APRENDIENDO COMO SANAR  A LOS ENFERMOS

Lea el capítulo tres del libro ‘HACIENDO LO QUE JESÚS HIZO’ de John y Sonja Decker buscando detalles e ilustraciones de cómo ministrar a los enfermos. 
  

Practicando:

Pida que UNA persona que esté con dolor se siente en la “Silla Caliente” en el centro del círculo.  (Otros que también tengan dolor deben esperar hasta que se ore por la persona anterior). Los que tienen dolor deben sentarse uno después del otro en la “Silla Caliente” y decir al grupo:

“¡Tengo dolor! ¡Necesito oración!”

Las personas en el grupo, una a la vez, proclaman a la persona en la ‘Silla Caliente’ lo siguiente:

“Quiero orar por usted porque la Biblia dice…”
(Cite por lo menos una escritura de sanidad de la Biblia).
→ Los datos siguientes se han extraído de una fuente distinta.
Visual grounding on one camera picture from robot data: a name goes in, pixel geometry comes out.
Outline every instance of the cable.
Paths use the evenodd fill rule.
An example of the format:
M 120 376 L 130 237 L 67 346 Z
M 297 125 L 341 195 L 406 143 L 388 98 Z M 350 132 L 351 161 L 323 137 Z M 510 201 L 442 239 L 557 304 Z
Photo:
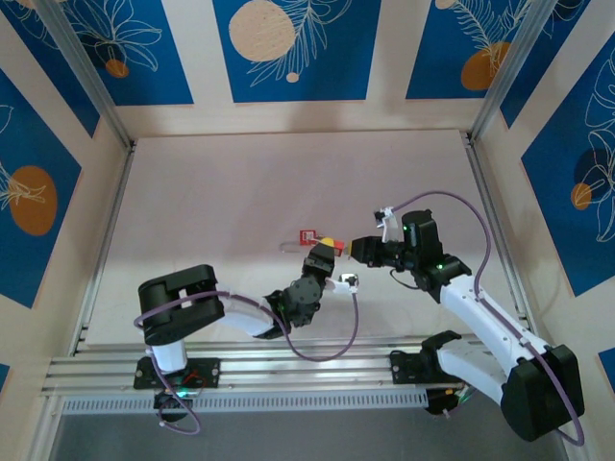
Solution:
M 480 215 L 479 211 L 467 200 L 465 200 L 463 197 L 453 193 L 453 192 L 448 192 L 445 190 L 430 190 L 428 192 L 423 192 L 422 194 L 417 195 L 416 197 L 403 202 L 402 204 L 398 205 L 398 206 L 394 206 L 392 208 L 392 211 L 395 213 L 396 211 L 416 202 L 419 199 L 422 199 L 423 197 L 427 197 L 429 195 L 445 195 L 448 197 L 451 197 L 453 199 L 456 199 L 460 202 L 462 202 L 463 204 L 465 204 L 467 207 L 469 207 L 472 212 L 475 214 L 475 216 L 477 217 L 477 219 L 480 222 L 480 226 L 482 227 L 482 231 L 484 232 L 484 236 L 485 236 L 485 240 L 486 240 L 486 244 L 487 244 L 487 248 L 485 250 L 485 255 L 484 255 L 484 259 L 482 260 L 482 263 L 480 264 L 479 269 L 477 270 L 477 274 L 474 278 L 474 292 L 477 295 L 477 299 L 480 301 L 480 303 L 496 318 L 498 319 L 502 325 L 504 325 L 506 327 L 506 329 L 508 329 L 510 331 L 510 333 L 518 340 L 521 340 L 523 338 L 523 334 L 521 332 L 519 332 L 517 330 L 517 328 L 514 327 L 514 325 L 512 325 L 505 316 L 503 316 L 493 305 L 491 305 L 491 303 L 486 300 L 485 298 L 481 298 L 479 296 L 480 293 L 480 277 L 482 277 L 482 273 L 484 272 L 484 269 L 487 265 L 487 262 L 489 261 L 489 256 L 491 256 L 491 235 L 489 233 L 489 228 L 487 226 L 487 223 L 485 222 L 484 218 Z M 559 433 L 559 435 L 561 435 L 561 437 L 566 440 L 567 442 L 570 442 L 572 445 L 576 446 L 576 447 L 582 447 L 583 445 L 585 445 L 585 433 L 583 432 L 583 427 L 580 424 L 580 420 L 578 419 L 578 415 L 577 412 L 575 411 L 575 408 L 572 404 L 572 402 L 570 401 L 570 399 L 568 398 L 568 396 L 566 395 L 566 391 L 564 391 L 564 387 L 561 385 L 561 382 L 559 381 L 559 379 L 557 378 L 557 376 L 555 375 L 555 372 L 553 371 L 553 369 L 551 368 L 551 366 L 547 363 L 547 361 L 543 358 L 543 356 L 540 354 L 540 352 L 538 352 L 535 347 L 531 344 L 531 342 L 525 342 L 524 343 L 524 347 L 526 347 L 526 349 L 528 349 L 528 351 L 536 358 L 536 360 L 538 360 L 538 363 L 540 363 L 540 365 L 543 367 L 543 369 L 545 370 L 545 372 L 547 373 L 547 376 L 549 377 L 549 379 L 551 380 L 551 382 L 553 383 L 553 386 L 555 387 L 555 390 L 557 391 L 557 394 L 559 395 L 559 397 L 562 399 L 564 406 L 566 407 L 566 410 L 568 411 L 568 414 L 570 415 L 573 425 L 575 426 L 575 430 L 577 431 L 577 439 L 573 439 L 572 437 L 570 437 L 568 434 L 562 432 L 560 429 L 557 429 L 556 431 Z
M 138 329 L 143 329 L 143 322 L 151 317 L 154 317 L 155 315 L 158 315 L 162 312 L 165 312 L 166 310 L 169 310 L 173 307 L 176 307 L 180 304 L 183 303 L 187 303 L 187 302 L 193 302 L 193 301 L 198 301 L 198 300 L 202 300 L 203 298 L 209 298 L 212 296 L 221 296 L 223 298 L 229 298 L 232 300 L 238 300 L 241 301 L 243 303 L 246 303 L 248 305 L 251 305 L 259 310 L 261 310 L 262 312 L 264 312 L 265 314 L 267 314 L 274 322 L 276 322 L 278 324 L 278 326 L 280 327 L 280 329 L 282 330 L 282 333 L 284 335 L 284 339 L 286 340 L 286 342 L 288 343 L 288 347 L 293 351 L 293 353 L 295 355 L 297 355 L 300 358 L 303 358 L 304 360 L 310 361 L 310 362 L 328 362 L 330 360 L 335 360 L 336 358 L 342 356 L 344 353 L 346 353 L 350 347 L 355 343 L 355 340 L 357 339 L 357 334 L 358 334 L 358 301 L 357 301 L 357 294 L 353 293 L 353 308 L 355 310 L 355 326 L 353 328 L 353 334 L 350 337 L 350 340 L 348 341 L 348 344 L 346 344 L 346 346 L 344 346 L 341 351 L 335 353 L 334 355 L 328 356 L 328 357 L 310 357 L 308 355 L 304 355 L 301 352 L 299 352 L 297 350 L 297 348 L 295 347 L 295 345 L 292 343 L 292 341 L 290 340 L 290 336 L 288 335 L 288 331 L 286 330 L 286 326 L 284 325 L 284 322 L 282 321 L 282 319 L 276 315 L 271 309 L 265 307 L 264 305 L 261 305 L 260 303 L 257 303 L 256 301 L 247 298 L 245 296 L 241 296 L 241 295 L 234 295 L 231 294 L 228 291 L 207 291 L 204 293 L 196 293 L 194 295 L 190 295 L 190 296 L 186 296 L 185 298 L 180 298 L 178 300 L 172 301 L 170 303 L 166 303 L 166 304 L 162 304 L 159 305 L 158 307 L 153 308 L 152 310 L 149 310 L 147 312 L 145 312 L 142 315 L 139 315 L 135 321 L 133 322 L 133 325 L 135 325 L 136 328 Z M 148 352 L 151 352 L 151 358 L 152 358 L 152 365 L 154 365 L 154 370 L 156 370 L 156 374 L 158 375 L 158 378 L 160 380 L 160 382 L 166 387 L 166 389 L 168 389 L 168 391 L 171 393 L 171 395 L 173 396 L 173 398 L 184 408 L 185 411 L 188 412 L 188 414 L 192 417 L 192 419 L 194 420 L 195 424 L 196 424 L 196 428 L 194 430 L 185 430 L 185 429 L 180 429 L 178 427 L 175 427 L 173 425 L 170 425 L 169 423 L 167 423 L 163 418 L 162 418 L 162 408 L 159 409 L 158 412 L 158 417 L 160 420 L 160 425 L 162 427 L 166 427 L 170 430 L 172 430 L 173 432 L 177 432 L 183 435 L 196 435 L 201 431 L 201 421 L 199 420 L 199 417 L 194 413 L 194 411 L 192 410 L 192 408 L 190 408 L 183 400 L 182 398 L 180 398 L 180 396 L 178 396 L 177 392 L 175 391 L 175 389 L 173 388 L 173 386 L 169 383 L 169 381 L 166 379 L 166 377 L 164 376 L 164 374 L 162 373 L 162 371 L 160 370 L 160 366 L 156 360 L 156 357 L 154 356 L 152 350 L 150 348 L 148 348 Z
M 397 281 L 400 285 L 404 286 L 408 290 L 420 290 L 420 288 L 418 286 L 408 285 L 407 283 L 403 283 L 401 280 L 397 279 L 393 275 L 394 272 L 395 272 L 395 269 L 391 269 L 391 272 L 389 272 L 388 275 L 391 276 L 391 278 L 394 279 L 395 281 Z

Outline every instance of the metal grate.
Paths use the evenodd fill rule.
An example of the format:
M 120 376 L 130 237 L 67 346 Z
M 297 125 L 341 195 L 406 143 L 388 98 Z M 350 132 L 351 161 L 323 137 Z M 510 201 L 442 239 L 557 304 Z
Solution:
M 76 397 L 65 401 L 62 414 L 150 413 L 154 411 L 153 403 L 152 395 Z M 427 393 L 423 389 L 209 394 L 193 402 L 194 410 L 199 413 L 425 408 L 427 406 Z

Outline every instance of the orange circle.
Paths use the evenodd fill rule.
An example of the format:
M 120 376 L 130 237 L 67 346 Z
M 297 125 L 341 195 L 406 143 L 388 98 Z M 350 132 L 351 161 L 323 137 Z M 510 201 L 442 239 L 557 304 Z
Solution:
M 128 65 L 118 60 L 108 60 L 105 64 L 107 72 L 109 72 L 116 79 L 125 79 L 128 77 Z
M 41 236 L 51 230 L 58 211 L 56 185 L 49 174 L 37 166 L 22 166 L 12 174 L 9 187 L 23 192 L 11 199 L 9 207 L 14 222 L 26 233 Z
M 570 200 L 576 209 L 584 210 L 592 203 L 592 189 L 584 182 L 580 182 L 570 194 Z
M 461 71 L 463 87 L 472 91 L 490 87 L 509 47 L 510 43 L 500 41 L 472 55 Z

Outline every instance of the white table surface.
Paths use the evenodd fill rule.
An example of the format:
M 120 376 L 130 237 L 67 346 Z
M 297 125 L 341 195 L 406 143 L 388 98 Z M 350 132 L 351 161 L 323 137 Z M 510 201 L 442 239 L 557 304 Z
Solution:
M 482 209 L 458 132 L 140 139 L 86 343 L 142 343 L 133 319 L 140 313 L 136 289 L 148 279 L 206 263 L 234 291 L 267 295 L 301 275 L 308 250 L 282 254 L 278 249 L 300 229 L 346 242 L 378 234 L 375 209 L 429 189 L 456 192 Z M 476 271 L 485 242 L 474 215 L 446 197 L 423 199 L 419 208 L 433 211 L 445 252 Z M 388 269 L 339 258 L 335 274 L 348 272 L 360 279 L 359 337 L 430 335 L 449 328 L 470 332 L 428 294 L 393 281 Z M 412 282 L 410 274 L 398 277 Z M 495 252 L 481 283 L 514 312 Z M 350 298 L 326 293 L 312 324 L 294 328 L 292 337 L 345 338 L 352 327 Z M 218 325 L 188 340 L 255 341 Z

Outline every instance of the beige circle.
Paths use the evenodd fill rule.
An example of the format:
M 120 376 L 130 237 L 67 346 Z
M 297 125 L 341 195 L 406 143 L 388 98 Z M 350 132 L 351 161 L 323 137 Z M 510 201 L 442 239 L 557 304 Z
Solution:
M 290 84 L 296 84 L 297 82 L 299 82 L 299 74 L 297 72 L 290 72 L 288 75 L 286 75 L 286 81 Z
M 435 7 L 439 10 L 447 10 L 452 5 L 457 3 L 457 0 L 435 0 Z
M 268 0 L 252 0 L 237 10 L 229 34 L 237 53 L 253 62 L 276 60 L 295 43 L 290 17 Z
M 56 3 L 62 3 L 65 2 L 66 0 L 56 0 Z M 22 5 L 26 8 L 29 8 L 30 10 L 33 9 L 35 6 L 32 4 L 32 0 L 15 0 L 15 2 L 17 2 L 19 5 Z
“También, yo he visto a Dios sanar a los enfermos…” (Testifique de por lo menos una situación cuando Dios lo sanó o cuando sanó a otra persona. El testimonio debe ser corto, conciso y preciso – no cuente todos los pormenores del asunto)
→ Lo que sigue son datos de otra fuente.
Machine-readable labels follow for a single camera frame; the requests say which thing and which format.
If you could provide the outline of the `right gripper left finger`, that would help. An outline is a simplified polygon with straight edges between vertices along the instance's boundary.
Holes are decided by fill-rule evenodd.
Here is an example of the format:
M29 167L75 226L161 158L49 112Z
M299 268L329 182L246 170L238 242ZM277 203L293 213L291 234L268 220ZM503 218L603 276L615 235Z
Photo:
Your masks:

“¡Dios quiere sanarlo ahora!” ¿Está de acuerdo? (Si)


AHORA la siguiente persona proclama y testifica – siguiendo el plan sugerido arriba, luego la siguiente persona proclama y testifica, etc. Cada uno de los que participa orando por el dolido hace lo mismo. Esta proclamación se hace antes de que alguien comience a orar.

Cuando cada una de las personas en el círculo haya terminado de proclamar y de testificar, entonces cada persona debe levantarse, una a la vez, e ir hacia la persona en la “Silla Caliente”, colocar las manos sobre ella y orar la oración de fe:

“¡Vengo en el Nombre de Jesucristo y ordeno al dolor (o enfermedad) dejar este cuerpo, ahora!”       “¡¡Amén!!”
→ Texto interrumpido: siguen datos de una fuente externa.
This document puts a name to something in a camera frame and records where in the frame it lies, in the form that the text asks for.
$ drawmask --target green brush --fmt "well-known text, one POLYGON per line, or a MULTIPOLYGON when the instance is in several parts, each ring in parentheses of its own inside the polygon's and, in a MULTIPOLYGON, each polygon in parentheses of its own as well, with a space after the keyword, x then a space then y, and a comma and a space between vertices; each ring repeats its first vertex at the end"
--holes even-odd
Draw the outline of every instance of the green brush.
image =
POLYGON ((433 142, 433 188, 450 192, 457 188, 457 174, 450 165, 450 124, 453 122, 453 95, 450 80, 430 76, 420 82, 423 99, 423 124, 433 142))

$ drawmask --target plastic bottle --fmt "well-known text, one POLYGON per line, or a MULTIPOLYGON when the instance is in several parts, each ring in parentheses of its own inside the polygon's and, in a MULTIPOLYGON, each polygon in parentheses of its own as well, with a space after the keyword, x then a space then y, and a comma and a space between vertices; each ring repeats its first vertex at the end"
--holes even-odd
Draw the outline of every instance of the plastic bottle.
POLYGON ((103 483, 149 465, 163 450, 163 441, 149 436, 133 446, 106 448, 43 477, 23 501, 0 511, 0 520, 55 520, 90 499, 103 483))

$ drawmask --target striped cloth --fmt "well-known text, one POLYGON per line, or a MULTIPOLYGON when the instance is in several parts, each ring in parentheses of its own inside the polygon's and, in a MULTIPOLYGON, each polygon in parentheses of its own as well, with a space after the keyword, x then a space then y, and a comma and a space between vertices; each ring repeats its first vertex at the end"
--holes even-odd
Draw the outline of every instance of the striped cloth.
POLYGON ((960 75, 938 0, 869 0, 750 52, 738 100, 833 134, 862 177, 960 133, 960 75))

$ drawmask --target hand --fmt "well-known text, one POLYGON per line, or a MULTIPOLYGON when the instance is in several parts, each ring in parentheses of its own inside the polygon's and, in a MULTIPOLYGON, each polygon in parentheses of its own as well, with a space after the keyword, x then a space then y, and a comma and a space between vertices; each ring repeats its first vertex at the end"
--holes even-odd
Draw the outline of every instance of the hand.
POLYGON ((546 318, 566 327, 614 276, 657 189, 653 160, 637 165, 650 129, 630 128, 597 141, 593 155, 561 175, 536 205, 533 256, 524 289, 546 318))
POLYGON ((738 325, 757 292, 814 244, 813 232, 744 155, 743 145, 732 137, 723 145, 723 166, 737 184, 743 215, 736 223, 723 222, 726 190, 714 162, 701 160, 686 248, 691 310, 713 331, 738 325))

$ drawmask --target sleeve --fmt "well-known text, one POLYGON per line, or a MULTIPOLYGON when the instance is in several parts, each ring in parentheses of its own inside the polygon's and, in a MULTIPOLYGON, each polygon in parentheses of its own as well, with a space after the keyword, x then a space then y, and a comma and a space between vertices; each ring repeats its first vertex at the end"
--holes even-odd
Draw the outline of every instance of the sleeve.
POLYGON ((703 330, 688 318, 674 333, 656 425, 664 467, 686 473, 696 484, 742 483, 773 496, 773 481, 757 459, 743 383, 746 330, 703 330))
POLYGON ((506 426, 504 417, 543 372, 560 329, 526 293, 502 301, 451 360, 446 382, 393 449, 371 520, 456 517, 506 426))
(AHORA la siguiente persona en el círculo hace lo mismo.)


Después de que cada uno haya orado la oración de fe, pregunte a la persona en la “Silla Caliente”:
“¡Díganos lo que está sucediendo!”  (El grupo debe escuchar con cuidado. Aquellos que son sanados deben dar testimonio inmediato a todos los reunidos cuando se le pregunte.)


REPITA EL MISMO PROCESO ANTERIOR CON CADA UNO DE LOS QUE MANIFIESTAN ALGUNA DOLENCIA Y QUE PIDEN QUE SE ORE POR ELLOS. HAGA ESTO HASTA QUE SE HAYA ORADO POR TODOS LOS QUE TENGAN DOLOR.


Escrituras de sanidad: Stg.5:14-16 / 1Pe.2:24 / Mr.16:17-20 / Jn.14:11-12 / Mt10:1, 7 / Ex.15:26 / Sal.103:2-3 / Sal.147:2-3.



[1] Stanley M Horton, editor, Teología Sistemática. Deerfield, Fl.: Editorial Vida 1996, P.493.